▶ [Exercise goal]: Transcribe the records in full.

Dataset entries
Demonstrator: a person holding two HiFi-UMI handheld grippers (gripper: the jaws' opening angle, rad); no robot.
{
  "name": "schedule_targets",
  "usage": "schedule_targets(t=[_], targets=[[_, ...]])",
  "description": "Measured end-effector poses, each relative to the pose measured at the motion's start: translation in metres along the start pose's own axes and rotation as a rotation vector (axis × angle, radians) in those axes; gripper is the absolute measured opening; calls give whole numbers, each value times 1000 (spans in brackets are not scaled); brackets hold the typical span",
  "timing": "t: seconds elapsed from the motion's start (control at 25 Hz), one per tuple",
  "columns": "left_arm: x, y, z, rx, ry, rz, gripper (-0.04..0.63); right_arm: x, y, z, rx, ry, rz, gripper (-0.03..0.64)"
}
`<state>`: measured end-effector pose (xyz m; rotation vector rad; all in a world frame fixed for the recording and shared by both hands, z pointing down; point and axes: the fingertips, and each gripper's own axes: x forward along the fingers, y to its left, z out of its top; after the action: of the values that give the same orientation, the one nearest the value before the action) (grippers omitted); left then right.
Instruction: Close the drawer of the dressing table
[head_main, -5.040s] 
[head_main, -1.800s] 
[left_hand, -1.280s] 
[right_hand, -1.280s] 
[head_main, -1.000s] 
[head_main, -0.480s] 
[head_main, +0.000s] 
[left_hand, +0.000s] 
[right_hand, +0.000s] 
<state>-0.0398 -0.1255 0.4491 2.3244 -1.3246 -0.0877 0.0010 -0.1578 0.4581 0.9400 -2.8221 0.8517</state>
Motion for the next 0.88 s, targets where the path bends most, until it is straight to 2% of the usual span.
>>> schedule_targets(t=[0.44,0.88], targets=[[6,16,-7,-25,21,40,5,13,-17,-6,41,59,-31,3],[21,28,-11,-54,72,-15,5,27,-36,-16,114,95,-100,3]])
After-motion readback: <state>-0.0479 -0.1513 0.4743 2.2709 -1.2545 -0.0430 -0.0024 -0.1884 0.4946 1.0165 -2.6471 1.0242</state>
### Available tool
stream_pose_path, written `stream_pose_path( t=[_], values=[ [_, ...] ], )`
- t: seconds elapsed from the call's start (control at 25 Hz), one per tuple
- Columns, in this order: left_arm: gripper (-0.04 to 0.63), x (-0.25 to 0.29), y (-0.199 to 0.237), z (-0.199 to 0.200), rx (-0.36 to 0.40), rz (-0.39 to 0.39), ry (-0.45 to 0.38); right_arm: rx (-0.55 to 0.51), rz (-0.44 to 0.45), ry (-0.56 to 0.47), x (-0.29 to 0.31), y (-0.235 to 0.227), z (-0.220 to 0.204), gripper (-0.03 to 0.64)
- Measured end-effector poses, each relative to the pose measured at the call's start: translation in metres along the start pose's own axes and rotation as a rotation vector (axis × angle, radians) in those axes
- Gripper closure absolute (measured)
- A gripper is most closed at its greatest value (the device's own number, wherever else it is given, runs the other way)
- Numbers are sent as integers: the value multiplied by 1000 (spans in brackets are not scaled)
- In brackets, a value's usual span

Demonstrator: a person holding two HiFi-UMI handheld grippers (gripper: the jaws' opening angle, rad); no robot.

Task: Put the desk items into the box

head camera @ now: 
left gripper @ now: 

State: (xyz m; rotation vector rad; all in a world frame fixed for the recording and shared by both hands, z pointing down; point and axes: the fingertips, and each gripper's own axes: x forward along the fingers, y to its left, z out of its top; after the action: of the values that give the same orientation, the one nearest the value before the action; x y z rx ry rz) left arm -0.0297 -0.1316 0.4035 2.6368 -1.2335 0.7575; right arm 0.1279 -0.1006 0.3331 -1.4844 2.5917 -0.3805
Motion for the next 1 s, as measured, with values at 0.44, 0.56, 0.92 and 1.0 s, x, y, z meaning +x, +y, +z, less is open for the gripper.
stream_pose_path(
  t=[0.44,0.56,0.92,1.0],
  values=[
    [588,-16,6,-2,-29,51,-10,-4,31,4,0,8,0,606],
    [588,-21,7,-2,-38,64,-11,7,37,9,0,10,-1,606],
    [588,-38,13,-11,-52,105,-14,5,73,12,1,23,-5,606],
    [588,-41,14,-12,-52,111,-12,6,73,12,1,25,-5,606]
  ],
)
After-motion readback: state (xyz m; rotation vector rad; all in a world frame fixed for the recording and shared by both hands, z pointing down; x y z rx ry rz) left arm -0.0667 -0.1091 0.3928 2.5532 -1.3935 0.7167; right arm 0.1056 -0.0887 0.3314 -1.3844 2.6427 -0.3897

▶ [Answer section]:
Demonstrator: a person holding two HiFi-UMI handheld grippers (gripper: the jaws' opening angle, rad); no robot.
{
  "name": "schedule_targets",
  "usage": "schedule_targets(t=[_], targets=[[_, ...]])",
  "description": "Measured end-effector poses, each relative to the pose measured at the motion's start: translation in metres along the start pose's own axes and rotation as a rotation vector (axis × angle, radians) in those axes; gripper is the absolute measured opening; calls give whole numbers, each value times 1000 (spans in brackets are not scaled); brackets hold the typical span",
  "timing": "t: seconds elapsed from the motion's start (control at 25 Hz), one per tuple",
  "columns": "left_arm: x, y, z, rx, ry, rz, gripper (-0.04..0.63); right_arm: x, y, z, rx, ry, rz, gripper (-0.03..0.64)"
}
`<state>`: measured end-effector pose (xyz m; rotation vector rad; all in a world frame fixed for the recording and shared by both hands, z pointing down; point and axes: the fingertips, and each gripper's own axes: x forward along the fingers, y to its left, z out of its top; after the action: of the values that give the same orientation, the one nearest the value before the action) (grippers omitted); left then right.
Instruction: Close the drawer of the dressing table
[head_main, -5.040s] 
[head_main, -1.800s] 
[left_hand, -1.280s] 
[right_hand, -1.280s] 
[head_main, -1.000s] 
[head_main, -0.480s] 
[head_main, +0.000s] 
[left_hand, +0.000s] 
[right_hand, +0.000s] 
<state>-0.0398 -0.1255 0.4491 2.3244 -1.3246 -0.0877 0.0010 -0.1578 0.4581 0.9400 -2.8221 0.8517</state>
Motion for the next 0.88 s, targets where the path bends most, until it is straight to 2% of the usual span.
>>> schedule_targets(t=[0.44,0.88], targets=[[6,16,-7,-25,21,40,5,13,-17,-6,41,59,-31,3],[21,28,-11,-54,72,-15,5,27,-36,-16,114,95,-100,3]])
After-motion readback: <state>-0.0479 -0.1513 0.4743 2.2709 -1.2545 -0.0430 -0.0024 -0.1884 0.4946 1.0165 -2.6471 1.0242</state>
### Available tool
stream_pose_path, written `stream_pose_path( t=[_], values=[ [_, ...] ], )`
- t: seconds elapsed from the call's start (control at 25 Hz), one per tuple
- Columns, in this order: left_arm: gripper (-0.04 to 0.63), x (-0.25 to 0.29), y (-0.199 to 0.237), z (-0.199 to 0.200), rx (-0.36 to 0.40), rz (-0.39 to 0.39), ry (-0.45 to 0.38); right_arm: rx (-0.55 to 0.51), rz (-0.44 to 0.45), ry (-0.56 to 0.47), x (-0.29 to 0.31), y (-0.235 to 0.227), z (-0.220 to 0.204), gripper (-0.03 to 0.64)
- Measured end-effector poses, each relative to the pose measured at the call's start: translation in metres along the start pose's own axes and rotation as a rotation vector (axis × angle, radians) in those axes
- Gripper closure absolute (measured)
- A gripper is most closed at its greatest value (the device's own number, wherever else it is given, runs the other way)
- Numbers are sent as integers: the value multiplied by 1000 (spans in brackets are not scaled)
- In brackets, a value's usual span

Demonstrator: a person holding two HiFi-UMI handheld grippers (gripper: the jaws' opening angle, rad); no robot.

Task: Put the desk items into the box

head camera @ now: 
left gripper @ now: 

State: (xyz m; rotation vector rad; all in a world frame fixed for the recording and shared by both hands, z pointing down; point and axes: the fingertips, and each gripper's own axes: x forward along the fingers, y to its left, z out of its top; after the action: of the values that give the same orientation, the one nearest the value before the action; x y z rx ry rz) left arm -0.0297 -0.1316 0.4035 2.6368 -1.2335 0.7575; right arm 0.1279 -0.1006 0.3331 -1.4844 2.5917 -0.3805
Motion for the next 1 s, as measured, with values at 0.44, 0.56, 0.92 and 1.0 s, x, y, z meaning +x, +y, +z, less is open for the gripper.
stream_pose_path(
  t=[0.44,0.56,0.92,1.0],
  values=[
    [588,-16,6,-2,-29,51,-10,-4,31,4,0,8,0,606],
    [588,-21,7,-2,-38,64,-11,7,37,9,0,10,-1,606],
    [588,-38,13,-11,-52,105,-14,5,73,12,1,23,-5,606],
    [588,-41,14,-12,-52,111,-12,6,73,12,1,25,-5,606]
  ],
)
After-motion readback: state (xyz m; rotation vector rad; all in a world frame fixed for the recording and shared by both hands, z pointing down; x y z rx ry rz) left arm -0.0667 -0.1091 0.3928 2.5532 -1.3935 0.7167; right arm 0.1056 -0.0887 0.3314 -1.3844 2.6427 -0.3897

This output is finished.